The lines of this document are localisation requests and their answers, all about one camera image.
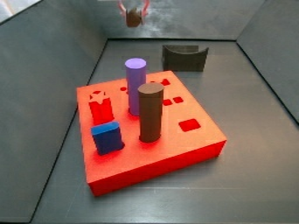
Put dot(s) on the brown cylinder peg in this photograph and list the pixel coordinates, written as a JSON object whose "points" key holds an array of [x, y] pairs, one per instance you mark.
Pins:
{"points": [[151, 96]]}

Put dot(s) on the blue block peg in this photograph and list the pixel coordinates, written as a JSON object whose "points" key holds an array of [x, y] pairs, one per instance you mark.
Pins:
{"points": [[107, 137]]}

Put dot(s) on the red peg board base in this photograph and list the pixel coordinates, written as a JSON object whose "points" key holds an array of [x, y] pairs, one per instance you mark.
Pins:
{"points": [[130, 148]]}

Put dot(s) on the black curved fixture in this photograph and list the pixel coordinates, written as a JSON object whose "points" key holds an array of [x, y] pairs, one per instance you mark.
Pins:
{"points": [[185, 58]]}

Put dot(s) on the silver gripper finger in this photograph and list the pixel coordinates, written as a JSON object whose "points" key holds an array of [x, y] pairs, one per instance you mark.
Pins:
{"points": [[146, 7], [122, 8]]}

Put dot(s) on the brown three prong object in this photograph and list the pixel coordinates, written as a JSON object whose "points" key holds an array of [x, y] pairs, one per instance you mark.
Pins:
{"points": [[134, 18]]}

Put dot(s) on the purple cylinder peg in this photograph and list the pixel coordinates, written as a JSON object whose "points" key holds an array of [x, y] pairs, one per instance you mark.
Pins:
{"points": [[135, 78]]}

_ _ _

#### [TASK DIRECTIONS]
Within the entries above, find every line where the string "brown" occurs, and copy it.

#### [EXPECTED OUTPUT]
Put dot(s) on the brown cylinder peg in this photograph and list the pixel coordinates, written as a JSON object whose "points" key holds an array of [x, y] pairs, one per instance you mark.
Put dot(s) on the brown three prong object in this photograph and list the pixel coordinates, written as a JSON object whose "points" key holds an array of [x, y] pairs, one per instance you mark.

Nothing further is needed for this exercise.